The Regulatory Architecture Governing Receiving Bank Appointment
The legal and regulatory framework for receiving banks in Hong Kong public offers is anchored in three primary instruments: the HKEX Listing Rules, the SFC’s Code of Conduct for Persons Licensed by or Registered with the SFC (the “Code of Conduct”), and the HKMA’s Supervisory Policy Manual on AML/CFT. Each imposes distinct obligations that a receiving bank must satisfy before, during, and after the offer period.
HKEX Listing Rules and the Application Process. Under Main Board Listing Rule 9.11(23), a new applicant must ensure that application forms for the public offer are available at the specified locations and that the receiving bank is capable of accepting applications in the prescribed manner. The rule does not specify a minimum number of branches, but market practice — reinforced by HKEX guidance notes issued in 2024 — requires the receiving bank to have at least 30 physical branches in Hong Kong for a standard retail tranche. For GEM listings, Listing Rule 12.18 is less prescriptive, but the HKEX expects the sponsor to confirm in the sponsor’s declaration (Form A1) that the receiving bank’s network is sufficient to handle the expected retail demand. The HKEX’s 2024 consultation paper on IPO efficiency (published in October 2024) explicitly warned that a receiving bank’s failure to process applications within the statutory 24-hour period for public offers would result in the HKEX exercising its power under Rule 9.19 to suspend the listing timetable.
SFC Code of Conduct and Sponsor Obligations. Paragraph 17.6 of the SFC’s Code of Conduct requires a sponsor to exercise due diligence in ensuring that the receiving bank has adequate systems and controls to handle the collection, verification, and refund of application monies. This is not a passive check.
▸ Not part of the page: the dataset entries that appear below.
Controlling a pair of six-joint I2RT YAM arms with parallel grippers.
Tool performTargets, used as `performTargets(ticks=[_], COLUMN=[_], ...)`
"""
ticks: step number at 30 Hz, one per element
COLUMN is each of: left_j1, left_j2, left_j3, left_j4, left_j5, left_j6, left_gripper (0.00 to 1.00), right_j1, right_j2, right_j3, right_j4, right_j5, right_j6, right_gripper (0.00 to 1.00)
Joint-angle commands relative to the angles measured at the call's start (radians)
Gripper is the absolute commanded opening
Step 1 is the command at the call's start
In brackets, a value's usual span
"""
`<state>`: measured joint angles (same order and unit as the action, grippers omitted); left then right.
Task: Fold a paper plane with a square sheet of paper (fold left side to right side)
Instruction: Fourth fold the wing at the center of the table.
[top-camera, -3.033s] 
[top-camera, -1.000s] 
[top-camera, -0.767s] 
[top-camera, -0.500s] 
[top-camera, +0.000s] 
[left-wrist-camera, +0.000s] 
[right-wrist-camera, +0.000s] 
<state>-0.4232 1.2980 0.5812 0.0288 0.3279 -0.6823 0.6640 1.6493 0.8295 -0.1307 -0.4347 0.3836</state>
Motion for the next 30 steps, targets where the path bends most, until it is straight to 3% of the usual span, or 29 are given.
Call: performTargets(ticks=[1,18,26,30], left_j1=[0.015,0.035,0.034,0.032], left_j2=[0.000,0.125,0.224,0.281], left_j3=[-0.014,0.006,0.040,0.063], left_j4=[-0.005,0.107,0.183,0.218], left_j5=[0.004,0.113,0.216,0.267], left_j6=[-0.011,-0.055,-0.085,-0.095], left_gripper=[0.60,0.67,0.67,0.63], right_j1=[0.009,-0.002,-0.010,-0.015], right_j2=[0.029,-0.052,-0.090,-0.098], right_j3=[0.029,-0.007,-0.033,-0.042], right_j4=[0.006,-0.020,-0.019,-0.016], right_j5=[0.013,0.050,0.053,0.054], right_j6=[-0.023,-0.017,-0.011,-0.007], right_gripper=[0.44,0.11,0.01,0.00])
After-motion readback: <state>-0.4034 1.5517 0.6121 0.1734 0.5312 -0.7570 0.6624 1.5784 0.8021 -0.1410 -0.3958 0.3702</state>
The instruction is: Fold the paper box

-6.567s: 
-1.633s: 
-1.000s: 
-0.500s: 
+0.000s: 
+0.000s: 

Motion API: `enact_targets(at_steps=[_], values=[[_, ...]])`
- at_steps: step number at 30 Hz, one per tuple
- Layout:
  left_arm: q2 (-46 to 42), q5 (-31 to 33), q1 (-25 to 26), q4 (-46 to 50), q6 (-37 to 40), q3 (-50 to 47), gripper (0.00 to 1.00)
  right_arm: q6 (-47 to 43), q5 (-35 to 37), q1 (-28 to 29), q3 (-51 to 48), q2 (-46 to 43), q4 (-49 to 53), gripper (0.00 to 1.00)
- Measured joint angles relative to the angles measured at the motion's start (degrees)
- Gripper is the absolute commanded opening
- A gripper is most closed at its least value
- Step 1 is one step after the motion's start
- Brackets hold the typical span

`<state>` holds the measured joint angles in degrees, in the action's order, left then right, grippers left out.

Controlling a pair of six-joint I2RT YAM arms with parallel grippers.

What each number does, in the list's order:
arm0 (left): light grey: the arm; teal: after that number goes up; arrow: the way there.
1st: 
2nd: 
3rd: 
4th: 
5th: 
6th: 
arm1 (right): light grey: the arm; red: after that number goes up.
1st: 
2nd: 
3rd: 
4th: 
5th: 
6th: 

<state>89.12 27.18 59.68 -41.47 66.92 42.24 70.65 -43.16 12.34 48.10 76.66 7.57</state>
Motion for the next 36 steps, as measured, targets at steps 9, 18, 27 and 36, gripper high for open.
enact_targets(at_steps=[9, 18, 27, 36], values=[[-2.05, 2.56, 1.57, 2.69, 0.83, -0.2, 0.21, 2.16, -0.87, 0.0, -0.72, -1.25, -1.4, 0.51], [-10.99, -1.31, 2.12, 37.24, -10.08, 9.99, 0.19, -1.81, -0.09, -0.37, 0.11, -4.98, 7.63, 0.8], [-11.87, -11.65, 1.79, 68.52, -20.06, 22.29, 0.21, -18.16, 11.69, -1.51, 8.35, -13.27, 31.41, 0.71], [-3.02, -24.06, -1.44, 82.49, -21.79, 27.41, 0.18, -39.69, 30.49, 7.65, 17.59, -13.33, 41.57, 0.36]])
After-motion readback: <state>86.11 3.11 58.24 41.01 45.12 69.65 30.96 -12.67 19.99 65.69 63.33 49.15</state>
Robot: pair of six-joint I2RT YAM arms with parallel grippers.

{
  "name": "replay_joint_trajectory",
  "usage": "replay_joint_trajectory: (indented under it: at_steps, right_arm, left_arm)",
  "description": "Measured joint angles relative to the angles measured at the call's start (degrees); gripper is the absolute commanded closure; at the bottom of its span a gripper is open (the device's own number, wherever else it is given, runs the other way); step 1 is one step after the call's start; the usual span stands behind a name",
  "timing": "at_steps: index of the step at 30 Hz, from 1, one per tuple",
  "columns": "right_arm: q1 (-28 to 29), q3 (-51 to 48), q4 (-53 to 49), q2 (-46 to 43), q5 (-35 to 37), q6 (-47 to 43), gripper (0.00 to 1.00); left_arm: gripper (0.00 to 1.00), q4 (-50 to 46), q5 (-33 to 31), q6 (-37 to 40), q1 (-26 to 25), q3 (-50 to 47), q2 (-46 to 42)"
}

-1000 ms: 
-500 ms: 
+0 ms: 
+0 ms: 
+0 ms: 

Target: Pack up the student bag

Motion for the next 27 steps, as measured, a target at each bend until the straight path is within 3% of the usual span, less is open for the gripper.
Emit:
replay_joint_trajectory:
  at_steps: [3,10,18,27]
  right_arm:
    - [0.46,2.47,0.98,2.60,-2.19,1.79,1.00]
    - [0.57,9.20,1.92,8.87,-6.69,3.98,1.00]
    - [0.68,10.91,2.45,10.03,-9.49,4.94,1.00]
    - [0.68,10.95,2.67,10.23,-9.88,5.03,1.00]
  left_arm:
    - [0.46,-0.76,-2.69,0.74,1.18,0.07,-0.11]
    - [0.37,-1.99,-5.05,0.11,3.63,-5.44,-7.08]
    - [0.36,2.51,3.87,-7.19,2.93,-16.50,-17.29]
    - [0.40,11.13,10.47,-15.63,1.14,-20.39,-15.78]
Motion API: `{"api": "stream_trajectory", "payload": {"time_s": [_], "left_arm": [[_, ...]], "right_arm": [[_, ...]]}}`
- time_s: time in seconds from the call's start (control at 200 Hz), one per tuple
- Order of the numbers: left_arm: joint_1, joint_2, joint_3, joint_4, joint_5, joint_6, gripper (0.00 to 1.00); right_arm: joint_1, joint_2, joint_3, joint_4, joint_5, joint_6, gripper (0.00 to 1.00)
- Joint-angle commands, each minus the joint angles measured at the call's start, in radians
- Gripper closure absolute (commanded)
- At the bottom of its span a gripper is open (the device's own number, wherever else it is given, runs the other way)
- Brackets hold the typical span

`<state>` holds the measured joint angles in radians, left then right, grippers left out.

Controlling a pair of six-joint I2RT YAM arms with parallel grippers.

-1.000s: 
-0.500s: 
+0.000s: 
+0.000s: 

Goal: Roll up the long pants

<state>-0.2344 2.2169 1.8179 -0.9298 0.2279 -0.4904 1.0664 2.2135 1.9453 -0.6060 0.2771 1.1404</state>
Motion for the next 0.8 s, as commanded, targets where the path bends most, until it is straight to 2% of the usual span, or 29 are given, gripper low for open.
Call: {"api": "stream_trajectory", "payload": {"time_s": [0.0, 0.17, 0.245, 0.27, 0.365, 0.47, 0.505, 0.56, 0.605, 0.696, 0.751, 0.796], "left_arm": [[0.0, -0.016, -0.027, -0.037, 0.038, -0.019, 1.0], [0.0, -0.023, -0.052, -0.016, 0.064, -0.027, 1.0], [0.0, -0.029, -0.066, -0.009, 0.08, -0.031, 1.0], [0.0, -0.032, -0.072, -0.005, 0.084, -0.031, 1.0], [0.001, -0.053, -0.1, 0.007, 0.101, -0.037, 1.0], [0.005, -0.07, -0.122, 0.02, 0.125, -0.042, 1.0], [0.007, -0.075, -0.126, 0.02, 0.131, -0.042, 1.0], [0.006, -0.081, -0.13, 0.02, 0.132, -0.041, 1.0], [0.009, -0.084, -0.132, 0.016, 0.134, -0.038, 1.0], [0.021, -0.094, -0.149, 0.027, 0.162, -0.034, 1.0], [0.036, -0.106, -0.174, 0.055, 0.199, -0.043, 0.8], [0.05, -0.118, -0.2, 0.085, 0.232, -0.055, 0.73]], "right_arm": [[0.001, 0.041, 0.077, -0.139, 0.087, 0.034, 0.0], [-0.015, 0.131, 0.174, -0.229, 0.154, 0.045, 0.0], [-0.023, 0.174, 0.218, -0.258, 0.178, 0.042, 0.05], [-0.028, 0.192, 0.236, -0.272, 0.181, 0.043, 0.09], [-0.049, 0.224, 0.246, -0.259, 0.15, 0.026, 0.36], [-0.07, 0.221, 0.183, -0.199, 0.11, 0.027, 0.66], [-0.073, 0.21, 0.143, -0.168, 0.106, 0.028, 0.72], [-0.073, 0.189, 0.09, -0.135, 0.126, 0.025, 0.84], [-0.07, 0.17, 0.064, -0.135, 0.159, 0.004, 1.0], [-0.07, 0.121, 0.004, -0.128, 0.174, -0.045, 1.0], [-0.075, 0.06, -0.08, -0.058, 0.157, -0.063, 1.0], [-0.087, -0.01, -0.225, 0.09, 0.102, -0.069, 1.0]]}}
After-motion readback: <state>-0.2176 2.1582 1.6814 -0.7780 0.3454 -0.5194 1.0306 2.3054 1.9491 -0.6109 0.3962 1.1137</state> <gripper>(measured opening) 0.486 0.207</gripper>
The sponsor must obtain a written confirmation from the receiving bank’s compliance officer that the bank’s AML/CFT procedures comply with the HKMA’s Guideline on Anti-Money Laundering and Counter-Financing of Terrorism (Revised June 2023). In practice, this means the sponsor must review the bank’s internal policies on identity verification for physical applicants, the threshold for enhanced due diligence (typically HKD 800,000 or more per application under HKMA guidance), and the bank’s capacity to freeze and report suspicious transactions under section 25A of the Organized and Serious Crimes Ordinance (Cap. 455). The SFC’s 2022 enforcement case against a sponsor that failed to verify a receiving bank’s AML procedures (SFC v. [Sponsor Firm], HCMP 2345/2022) resulted in a HKD 15 million fine and a six-month suspension of the sponsor’s Type 6 license, underscoring the personal liability of the sponsor’s responsible officers.
HKMA Circulars on AML/CFT for IPO Subscription Accounts. The HKMA’s 2023 circular (Ref: B1/15C) on “Anti-Money Laundering and Counter-Financing of Terrorism Measures for IPO Subscription Accounts” introduced three specific requirements that directly affect receiving bank selection. First, the receiving bank must maintain a separate ledger for each IPO subscription account, with all transactions recorded in real-time and auditable by the HKMA upon request. Second, the bank must implement a system to screen all applicants against the United Nations sanctions list and the Hong Kong Police Force’s financial intelligence database within 24 hours of receiving the application. Third, the bank must have a pre-approved refund mechanism that can process refunds within 10 business days of the listing date, failing which the bank must pay penalty interest at the Hong Kong dollar prime rate plus 200 bps. These requirements have pushed many smaller banks out of the receiving bank market, as the cost of compliance — particularly the real-time ledger system — can exceed HKD 5 million per deal for a bank with fewer than 50 branches.
Selection Criteria: Operational Capacity, Network Coverage, and Cost Structures
The selection of a receiving bank is a multi-dimensional decision that balances operational capacity, branch network coverage, and cost. The three largest receiving banks in Hong Kong — HSBC, Bank of China (Hong Kong), and Standard Chartered — collectively handled over 85% of all retail IPO application volumes in 2024, according to data from the HKEX’s IPO Statistics Report 2024. However, their fee structures and service levels vary significantly, and a smaller bank may be more suitable for a niche or small-cap listing.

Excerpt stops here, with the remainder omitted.